CHICAGO (AP) — Two Chicago women on Wednesday became the first same-sex couple to say their vows in Illinois after a federal judge granted an expedited marriage license because of one woman’s ailing health.

Patricia Ewert and Vernita Gray took the vows in a private ceremony, days after a judge agreed to expedite their wedding because of Gray’s terminal cancer.

Illinois legalized gay marriage earlier this month, becoming the 16th state to legalize the practice. But the law doesn’t take effect until June 1 — a date both women feared Gray might not live to see.

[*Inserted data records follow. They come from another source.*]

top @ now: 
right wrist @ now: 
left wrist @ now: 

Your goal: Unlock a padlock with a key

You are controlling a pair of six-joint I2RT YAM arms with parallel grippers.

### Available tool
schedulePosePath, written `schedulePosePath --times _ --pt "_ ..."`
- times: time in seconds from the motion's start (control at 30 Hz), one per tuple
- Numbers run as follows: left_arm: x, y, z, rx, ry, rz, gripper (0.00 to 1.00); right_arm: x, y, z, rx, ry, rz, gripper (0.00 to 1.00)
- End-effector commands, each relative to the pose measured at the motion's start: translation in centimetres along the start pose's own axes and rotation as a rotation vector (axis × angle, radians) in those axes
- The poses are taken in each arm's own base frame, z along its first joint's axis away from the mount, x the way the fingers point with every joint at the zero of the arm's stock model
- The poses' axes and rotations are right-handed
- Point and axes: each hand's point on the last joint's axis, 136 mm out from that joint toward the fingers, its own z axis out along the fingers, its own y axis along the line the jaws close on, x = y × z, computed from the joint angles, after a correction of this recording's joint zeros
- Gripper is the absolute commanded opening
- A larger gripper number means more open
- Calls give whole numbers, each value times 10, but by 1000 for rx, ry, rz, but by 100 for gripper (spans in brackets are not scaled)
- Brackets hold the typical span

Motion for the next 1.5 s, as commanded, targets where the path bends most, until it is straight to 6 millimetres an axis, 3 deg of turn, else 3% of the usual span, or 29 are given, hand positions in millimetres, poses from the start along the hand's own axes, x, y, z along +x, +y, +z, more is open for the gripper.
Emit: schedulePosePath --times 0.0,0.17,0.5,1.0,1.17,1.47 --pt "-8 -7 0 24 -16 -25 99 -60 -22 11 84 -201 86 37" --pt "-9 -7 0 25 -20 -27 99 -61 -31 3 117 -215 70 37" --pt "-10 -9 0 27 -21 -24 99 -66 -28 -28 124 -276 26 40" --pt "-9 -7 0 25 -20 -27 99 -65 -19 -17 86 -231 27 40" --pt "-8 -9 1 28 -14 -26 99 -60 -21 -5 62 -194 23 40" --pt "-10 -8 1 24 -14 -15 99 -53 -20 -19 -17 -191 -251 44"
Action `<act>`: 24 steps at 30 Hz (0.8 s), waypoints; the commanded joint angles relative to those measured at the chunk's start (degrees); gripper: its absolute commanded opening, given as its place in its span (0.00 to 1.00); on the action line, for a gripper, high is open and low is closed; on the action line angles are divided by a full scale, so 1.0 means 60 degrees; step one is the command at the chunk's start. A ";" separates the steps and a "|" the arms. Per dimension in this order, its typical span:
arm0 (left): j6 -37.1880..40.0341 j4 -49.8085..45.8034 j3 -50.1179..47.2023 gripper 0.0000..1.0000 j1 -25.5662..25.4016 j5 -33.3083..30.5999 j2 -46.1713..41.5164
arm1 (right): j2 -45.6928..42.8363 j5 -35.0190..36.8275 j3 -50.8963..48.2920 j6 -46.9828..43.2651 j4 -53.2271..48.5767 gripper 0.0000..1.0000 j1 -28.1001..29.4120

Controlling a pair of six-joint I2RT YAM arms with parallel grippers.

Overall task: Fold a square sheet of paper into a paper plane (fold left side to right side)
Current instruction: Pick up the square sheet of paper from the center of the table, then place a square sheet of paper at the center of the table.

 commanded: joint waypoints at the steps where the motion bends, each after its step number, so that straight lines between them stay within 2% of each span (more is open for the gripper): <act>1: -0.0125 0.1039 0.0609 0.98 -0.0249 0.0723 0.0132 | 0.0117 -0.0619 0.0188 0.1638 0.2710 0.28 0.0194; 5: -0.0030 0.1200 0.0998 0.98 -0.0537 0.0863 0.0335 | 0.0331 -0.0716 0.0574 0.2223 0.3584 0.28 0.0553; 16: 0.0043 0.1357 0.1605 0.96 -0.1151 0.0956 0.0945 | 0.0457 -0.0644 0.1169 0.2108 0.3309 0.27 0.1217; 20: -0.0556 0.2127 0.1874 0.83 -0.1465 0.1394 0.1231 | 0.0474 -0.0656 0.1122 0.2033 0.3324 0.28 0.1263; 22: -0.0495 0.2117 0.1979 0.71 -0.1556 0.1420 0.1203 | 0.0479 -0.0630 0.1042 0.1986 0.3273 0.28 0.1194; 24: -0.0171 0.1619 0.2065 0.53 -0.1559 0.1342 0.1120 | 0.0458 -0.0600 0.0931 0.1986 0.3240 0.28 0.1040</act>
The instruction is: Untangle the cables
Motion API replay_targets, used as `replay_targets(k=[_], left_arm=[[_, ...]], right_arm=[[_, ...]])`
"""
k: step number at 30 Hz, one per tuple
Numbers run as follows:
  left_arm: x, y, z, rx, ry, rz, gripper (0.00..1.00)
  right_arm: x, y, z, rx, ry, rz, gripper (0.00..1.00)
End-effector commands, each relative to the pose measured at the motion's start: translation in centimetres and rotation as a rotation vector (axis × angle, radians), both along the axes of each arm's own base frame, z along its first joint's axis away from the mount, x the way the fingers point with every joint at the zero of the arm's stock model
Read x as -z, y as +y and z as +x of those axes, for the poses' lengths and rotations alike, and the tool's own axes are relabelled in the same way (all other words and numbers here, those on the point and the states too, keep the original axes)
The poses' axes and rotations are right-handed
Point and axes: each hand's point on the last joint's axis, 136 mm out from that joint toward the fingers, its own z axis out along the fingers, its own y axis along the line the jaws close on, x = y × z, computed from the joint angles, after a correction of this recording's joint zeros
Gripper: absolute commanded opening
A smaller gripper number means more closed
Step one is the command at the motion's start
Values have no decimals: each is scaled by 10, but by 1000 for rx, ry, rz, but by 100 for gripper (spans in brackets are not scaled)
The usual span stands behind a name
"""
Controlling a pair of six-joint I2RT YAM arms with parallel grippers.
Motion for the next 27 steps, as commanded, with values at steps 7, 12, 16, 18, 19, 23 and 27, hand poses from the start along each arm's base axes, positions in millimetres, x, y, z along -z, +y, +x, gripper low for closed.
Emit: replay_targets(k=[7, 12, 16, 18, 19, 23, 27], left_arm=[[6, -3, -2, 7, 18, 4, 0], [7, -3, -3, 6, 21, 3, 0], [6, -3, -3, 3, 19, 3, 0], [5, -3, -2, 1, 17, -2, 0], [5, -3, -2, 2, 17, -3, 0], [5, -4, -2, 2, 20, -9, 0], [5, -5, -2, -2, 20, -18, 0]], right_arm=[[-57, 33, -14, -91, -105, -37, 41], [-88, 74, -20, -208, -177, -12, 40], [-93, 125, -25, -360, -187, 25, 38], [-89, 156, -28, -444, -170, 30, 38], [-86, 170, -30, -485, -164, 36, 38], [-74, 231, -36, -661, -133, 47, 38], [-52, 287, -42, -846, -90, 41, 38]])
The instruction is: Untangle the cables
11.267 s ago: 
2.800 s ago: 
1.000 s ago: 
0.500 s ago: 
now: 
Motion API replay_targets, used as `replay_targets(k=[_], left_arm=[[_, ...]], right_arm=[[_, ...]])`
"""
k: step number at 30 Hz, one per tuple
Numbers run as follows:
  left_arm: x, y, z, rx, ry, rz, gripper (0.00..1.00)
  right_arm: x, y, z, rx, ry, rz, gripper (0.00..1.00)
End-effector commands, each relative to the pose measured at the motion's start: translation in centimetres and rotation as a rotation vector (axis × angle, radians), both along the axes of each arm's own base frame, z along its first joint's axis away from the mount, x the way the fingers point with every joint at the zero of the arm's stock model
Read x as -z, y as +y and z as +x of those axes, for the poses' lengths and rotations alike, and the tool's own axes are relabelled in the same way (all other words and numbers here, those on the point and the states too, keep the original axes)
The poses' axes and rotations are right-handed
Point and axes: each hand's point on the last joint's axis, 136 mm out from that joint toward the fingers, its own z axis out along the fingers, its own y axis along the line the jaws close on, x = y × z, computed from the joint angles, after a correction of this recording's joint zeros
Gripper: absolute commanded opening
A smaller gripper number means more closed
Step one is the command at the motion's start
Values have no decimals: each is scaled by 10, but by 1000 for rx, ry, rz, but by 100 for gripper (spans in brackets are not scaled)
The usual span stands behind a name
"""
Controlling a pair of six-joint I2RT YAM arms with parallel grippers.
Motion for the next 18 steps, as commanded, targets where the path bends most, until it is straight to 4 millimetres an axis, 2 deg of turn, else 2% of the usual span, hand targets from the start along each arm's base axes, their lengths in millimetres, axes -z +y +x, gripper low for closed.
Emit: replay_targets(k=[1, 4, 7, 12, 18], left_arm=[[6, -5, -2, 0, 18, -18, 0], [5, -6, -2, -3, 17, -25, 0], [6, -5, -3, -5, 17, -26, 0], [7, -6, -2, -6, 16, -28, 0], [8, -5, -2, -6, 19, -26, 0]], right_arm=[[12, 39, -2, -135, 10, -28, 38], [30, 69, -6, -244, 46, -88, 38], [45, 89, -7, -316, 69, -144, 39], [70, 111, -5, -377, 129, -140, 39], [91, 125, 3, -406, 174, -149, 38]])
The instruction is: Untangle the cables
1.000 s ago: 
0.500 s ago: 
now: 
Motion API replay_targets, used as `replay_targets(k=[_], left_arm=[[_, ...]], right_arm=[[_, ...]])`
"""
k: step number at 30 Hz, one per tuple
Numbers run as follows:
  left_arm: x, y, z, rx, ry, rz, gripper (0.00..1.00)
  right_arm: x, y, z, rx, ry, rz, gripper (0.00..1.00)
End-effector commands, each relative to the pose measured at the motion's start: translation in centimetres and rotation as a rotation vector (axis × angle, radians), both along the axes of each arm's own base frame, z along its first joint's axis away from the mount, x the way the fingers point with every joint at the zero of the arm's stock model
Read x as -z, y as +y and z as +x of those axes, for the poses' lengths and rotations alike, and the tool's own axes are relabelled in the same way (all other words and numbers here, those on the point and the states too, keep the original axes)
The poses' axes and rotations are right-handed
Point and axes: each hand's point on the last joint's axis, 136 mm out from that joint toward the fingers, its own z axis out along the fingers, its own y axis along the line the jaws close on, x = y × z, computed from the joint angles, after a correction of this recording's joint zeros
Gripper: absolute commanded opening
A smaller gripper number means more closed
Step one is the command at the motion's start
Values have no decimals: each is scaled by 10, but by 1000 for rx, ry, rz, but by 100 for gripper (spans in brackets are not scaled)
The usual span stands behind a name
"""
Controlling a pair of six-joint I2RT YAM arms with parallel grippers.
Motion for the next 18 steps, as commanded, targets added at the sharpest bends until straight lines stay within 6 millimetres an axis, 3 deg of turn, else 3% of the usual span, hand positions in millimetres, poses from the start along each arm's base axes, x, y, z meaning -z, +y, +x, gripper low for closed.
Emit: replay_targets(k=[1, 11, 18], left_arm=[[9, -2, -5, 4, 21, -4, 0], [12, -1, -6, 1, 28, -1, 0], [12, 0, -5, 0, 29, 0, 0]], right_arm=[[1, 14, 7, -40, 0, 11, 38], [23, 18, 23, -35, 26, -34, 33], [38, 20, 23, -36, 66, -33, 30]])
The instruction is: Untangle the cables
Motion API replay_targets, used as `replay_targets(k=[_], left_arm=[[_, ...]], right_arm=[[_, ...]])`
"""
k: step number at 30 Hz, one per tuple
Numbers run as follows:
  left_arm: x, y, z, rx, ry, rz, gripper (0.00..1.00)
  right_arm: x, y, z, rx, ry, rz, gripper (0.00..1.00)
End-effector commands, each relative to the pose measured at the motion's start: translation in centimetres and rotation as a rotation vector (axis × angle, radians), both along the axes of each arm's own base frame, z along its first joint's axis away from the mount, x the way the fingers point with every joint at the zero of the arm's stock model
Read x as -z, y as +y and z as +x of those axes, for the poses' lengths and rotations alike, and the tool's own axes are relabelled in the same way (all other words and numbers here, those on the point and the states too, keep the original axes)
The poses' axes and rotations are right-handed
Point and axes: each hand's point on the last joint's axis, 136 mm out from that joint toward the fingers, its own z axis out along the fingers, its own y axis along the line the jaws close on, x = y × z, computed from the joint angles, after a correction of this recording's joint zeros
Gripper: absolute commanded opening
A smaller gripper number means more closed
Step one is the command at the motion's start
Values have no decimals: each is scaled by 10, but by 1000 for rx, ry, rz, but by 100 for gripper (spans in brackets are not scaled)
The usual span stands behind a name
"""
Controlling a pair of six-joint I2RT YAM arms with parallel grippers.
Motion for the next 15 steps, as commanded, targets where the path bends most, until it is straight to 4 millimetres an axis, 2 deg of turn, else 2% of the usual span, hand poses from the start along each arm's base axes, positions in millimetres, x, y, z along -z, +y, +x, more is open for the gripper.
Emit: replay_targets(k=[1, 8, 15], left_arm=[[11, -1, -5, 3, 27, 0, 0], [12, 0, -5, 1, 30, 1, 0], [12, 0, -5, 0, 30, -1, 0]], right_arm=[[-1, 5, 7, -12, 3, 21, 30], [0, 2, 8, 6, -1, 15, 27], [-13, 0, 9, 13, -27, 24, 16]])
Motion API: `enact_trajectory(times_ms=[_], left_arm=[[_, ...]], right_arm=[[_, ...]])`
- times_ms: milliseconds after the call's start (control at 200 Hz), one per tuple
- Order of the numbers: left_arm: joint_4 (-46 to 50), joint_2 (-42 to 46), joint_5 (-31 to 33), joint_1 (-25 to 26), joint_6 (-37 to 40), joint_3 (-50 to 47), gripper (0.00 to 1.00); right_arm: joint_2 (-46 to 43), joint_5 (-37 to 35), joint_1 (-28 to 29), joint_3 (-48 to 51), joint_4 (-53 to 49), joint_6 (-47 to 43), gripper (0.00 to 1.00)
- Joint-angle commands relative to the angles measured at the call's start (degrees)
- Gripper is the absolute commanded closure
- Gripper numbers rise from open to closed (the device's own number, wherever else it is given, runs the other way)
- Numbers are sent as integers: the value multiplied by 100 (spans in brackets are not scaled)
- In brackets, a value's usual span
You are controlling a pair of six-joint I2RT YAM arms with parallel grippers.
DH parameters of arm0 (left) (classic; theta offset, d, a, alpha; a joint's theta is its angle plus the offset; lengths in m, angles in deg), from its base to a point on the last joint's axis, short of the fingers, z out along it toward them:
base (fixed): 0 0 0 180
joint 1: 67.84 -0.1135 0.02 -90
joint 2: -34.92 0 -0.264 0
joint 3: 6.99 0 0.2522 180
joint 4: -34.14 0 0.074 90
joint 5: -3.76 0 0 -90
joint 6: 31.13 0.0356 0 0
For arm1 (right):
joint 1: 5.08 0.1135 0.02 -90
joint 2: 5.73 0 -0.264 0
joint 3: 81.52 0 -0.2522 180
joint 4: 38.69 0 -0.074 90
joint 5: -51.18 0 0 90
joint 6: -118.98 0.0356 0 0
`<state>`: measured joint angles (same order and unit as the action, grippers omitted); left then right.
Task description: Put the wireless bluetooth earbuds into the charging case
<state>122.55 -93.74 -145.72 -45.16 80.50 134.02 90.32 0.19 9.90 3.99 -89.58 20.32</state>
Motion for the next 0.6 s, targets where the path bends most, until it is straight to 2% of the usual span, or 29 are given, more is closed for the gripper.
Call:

So the women filed a lawsuit in federal court late Friday last week, citing Gray’s cancer as a reason to get a marriage license quickly. Then on Monday, a judge ordered the license and Cook County clerk officials hand-delivered it.

The two, who are in their 60s, became engaged in 2009.

“This is the realization of a very long cherished dream for them both,” Camilla Taylor, the head of the legal advocacy group Lambda Legal, which helped represent the couple, said before the ceremony.

She said marriage also means that Ewert can be better protected when it comes to taxes and other federal benefits not guaranteed with a civil union.

Their legal challenge could be just the beginning and may fuel efforts to change the effective date of the law, which Gov. Pat Quinn signed last week. There’s legislation pending to allow the law to take effect immediately and it could come up in late January when lawmakers gather in Springfield.

Quinn, who helped Illinois legalize civil unions in 2011, said if lawmakers sent him that bill he’d sign it.